Foto: Pablo Carmo/PMBR
Márcio Canella (União/RJ), prefeito de Belford RoxoFoto: Pablo Carmo/PMBR
Foto: Tomaz Silva/Agência Brasil
Eduardo Paes, prefeito do Rio de JaneiroFoto: Tomaz Silva/Agência Brasil

Além do desempenho eleitoral, Canella apresenta baixíssima rejeição, registrada em 4,8%, um dos menores índices entre os nomes testados. Em comparação ao seu maior adversário, o número é ainda mais positivo, já que Eduardo Paes conta com 29,4% de rejeição. O dado indica espaço para crescimento e reforça a leitura de que sua imagem ainda encontra pouca resistência entre os eleitores fluminenses.

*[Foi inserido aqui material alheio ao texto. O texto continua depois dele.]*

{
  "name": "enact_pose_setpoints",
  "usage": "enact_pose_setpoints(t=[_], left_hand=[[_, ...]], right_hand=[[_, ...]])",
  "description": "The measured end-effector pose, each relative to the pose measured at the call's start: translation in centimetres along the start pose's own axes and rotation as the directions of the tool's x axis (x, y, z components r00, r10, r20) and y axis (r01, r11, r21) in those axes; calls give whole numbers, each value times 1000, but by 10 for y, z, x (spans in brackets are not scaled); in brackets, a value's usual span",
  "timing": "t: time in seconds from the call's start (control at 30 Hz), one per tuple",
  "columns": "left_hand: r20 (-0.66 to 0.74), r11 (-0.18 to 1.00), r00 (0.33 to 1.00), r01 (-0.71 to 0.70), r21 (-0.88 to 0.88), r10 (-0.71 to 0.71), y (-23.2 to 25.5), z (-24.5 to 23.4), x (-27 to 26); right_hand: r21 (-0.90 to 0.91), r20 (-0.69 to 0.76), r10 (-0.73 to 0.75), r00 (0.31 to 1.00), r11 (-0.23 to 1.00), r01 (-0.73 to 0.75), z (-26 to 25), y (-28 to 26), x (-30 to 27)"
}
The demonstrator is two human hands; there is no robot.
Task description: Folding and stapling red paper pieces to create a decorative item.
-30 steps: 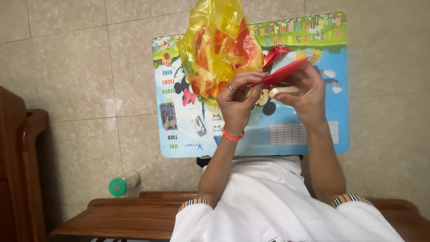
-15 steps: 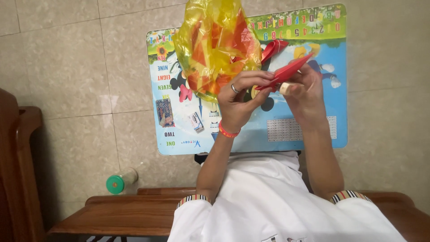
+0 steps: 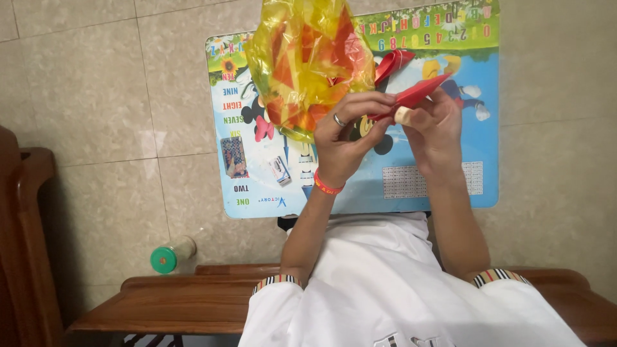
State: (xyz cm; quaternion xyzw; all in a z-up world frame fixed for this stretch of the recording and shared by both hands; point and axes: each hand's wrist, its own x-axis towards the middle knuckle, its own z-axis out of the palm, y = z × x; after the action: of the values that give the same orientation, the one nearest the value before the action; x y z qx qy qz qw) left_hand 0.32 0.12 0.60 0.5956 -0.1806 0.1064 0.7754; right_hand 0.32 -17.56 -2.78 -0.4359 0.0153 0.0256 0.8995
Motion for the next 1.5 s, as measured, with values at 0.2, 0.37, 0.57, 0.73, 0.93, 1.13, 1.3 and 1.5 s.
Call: enact_pose_setpoints(t=[0.2,0.37,0.57,0.73,0.93,1.13,1.3,1.5], left_hand=[[-44,934,975,196,-298,-219,20,19,12],[-79,930,951,270,-248,-297,-24,23,-13],[-71,890,923,341,-303,-378,-36,26,-30],[-63,736,860,393,-551,-506,-22,47,-24],[-152,719,855,307,-623,-496,-50,44,-49],[-132,835,900,319,-448,-415,-26,37,-34],[-210,898,901,305,-316,-380,-50,30,-51],[-200,903,886,379,-204,-418,-58,1,-43]], right_hand=[[-171,-65,-195,979,968,182,27,-2,-9],[-260,-118,-308,944,927,270,32,0,-5],[-329,-90,-323,942,903,278,33,-2,-13],[-308,-90,-350,933,900,308,47,-4,-14],[-405,-92,-374,923,861,309,46,6,-19],[-568,69,-463,883,710,417,26,20,-17],[-469,-14,-307,952,843,265,17,30,-6],[-259,206,-292,934,904,340,28,12,-5]])
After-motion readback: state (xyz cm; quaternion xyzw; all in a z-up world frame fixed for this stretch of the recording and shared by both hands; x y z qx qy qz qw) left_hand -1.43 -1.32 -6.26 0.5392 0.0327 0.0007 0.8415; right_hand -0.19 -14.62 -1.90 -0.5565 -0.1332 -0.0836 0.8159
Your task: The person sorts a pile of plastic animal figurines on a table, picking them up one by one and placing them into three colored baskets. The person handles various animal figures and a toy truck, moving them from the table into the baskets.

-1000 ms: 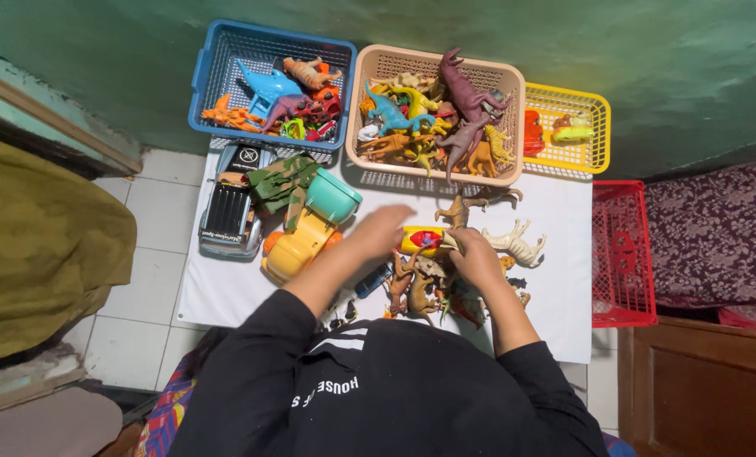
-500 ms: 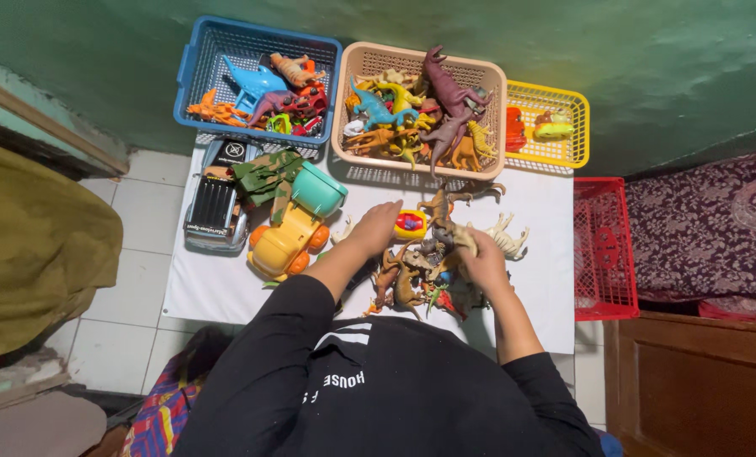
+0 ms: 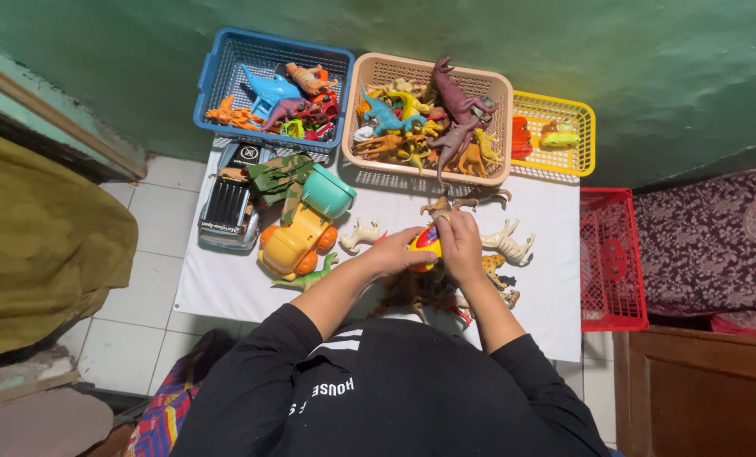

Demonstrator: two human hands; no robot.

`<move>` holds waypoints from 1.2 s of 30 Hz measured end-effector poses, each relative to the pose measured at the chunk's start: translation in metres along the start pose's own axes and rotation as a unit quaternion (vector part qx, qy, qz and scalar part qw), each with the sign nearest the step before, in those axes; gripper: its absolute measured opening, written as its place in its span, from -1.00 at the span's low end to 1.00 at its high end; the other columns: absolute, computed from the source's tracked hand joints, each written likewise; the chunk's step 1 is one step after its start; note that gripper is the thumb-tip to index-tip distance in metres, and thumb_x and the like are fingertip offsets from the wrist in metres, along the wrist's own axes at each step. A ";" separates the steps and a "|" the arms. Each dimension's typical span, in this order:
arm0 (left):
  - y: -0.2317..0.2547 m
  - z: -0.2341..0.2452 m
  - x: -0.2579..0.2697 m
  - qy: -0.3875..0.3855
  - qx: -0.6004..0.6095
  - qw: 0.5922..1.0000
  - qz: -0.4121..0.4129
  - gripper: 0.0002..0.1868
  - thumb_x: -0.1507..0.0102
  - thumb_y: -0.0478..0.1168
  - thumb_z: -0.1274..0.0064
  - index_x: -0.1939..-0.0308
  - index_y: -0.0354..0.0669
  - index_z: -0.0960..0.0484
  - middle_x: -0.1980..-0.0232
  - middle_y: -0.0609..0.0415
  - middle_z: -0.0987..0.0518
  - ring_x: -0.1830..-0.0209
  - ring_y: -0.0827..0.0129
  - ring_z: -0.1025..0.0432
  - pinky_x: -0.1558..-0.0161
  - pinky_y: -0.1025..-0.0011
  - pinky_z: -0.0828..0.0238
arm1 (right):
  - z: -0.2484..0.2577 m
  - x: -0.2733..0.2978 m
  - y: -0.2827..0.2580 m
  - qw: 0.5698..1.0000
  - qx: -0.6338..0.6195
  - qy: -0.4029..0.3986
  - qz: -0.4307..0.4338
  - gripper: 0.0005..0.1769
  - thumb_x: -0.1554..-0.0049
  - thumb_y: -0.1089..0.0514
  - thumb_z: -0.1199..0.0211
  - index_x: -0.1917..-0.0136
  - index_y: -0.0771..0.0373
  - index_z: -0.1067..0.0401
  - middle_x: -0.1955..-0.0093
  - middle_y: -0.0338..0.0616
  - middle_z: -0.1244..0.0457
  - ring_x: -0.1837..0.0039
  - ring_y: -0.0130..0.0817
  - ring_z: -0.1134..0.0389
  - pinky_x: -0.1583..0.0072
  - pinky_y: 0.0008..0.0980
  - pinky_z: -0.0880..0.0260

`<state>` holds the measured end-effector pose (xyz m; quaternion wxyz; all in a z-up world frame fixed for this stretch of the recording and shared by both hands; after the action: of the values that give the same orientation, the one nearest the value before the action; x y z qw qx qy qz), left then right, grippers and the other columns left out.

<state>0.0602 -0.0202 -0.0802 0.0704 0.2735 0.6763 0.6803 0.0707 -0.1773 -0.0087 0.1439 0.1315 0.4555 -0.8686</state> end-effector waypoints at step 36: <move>0.062 -0.022 0.038 -0.115 0.332 0.936 0.029 -0.46 -0.27 -0.39 -0.16 -0.34 -0.31 -0.48 -0.22 -0.10 -0.56 -0.08 0.28 -0.54 -0.16 0.30 -0.51 | 0.030 -0.013 -0.033 0.857 -0.412 -0.118 -0.287 -0.56 -0.34 -0.04 -0.05 0.01 0.42 -0.48 0.14 -0.10 -0.39 0.11 -0.38 -0.38 0.00 -0.43 -0.40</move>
<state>0.0345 -0.0269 -0.0092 0.0328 0.3775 0.8427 0.3825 0.0676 -0.1820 0.0374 -0.0183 -0.1797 0.7689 -0.6134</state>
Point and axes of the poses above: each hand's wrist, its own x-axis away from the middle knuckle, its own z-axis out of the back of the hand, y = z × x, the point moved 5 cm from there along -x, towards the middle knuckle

Outro indicador que chama atenção é a forte associação do prefeito ao atual governador Cláudio Castro (PL/RJ). Ele surpreendeu e desponta como preferido, com 90% de aprovação. A proximidade política e administrativa com o governo estadual tem sido vista por aliados como um algo importante para ampliar a popularidade de Canella em diferentes regiões do estado.

A pesquisa foi feita com 1008 entrevistados residentes no Rio de Janeiro, entre homens e mulheres a partir dos 16 anos de idade. Foram 76 cidades pesquisadas entre 8 e 10 de dezembro de 2025. A margem de erro é de 3,1% dentro do índice de confiabilidade de 95%.

A projeção ocorreu após uma série de ações de impacto na Baixada Fluminense, com destaque para a retirada de barricadas erguidas pelo crime organizado em comunidades, medida que ampliou sua visibilidade e repercussão fora do município.

O trabalho conduzido por Canella acabou servindo de modelo para uma ofensiva mais ampla do governo estadual, que agora reúne municípios da Região Metropolitana em uma força-tarefa conjunta.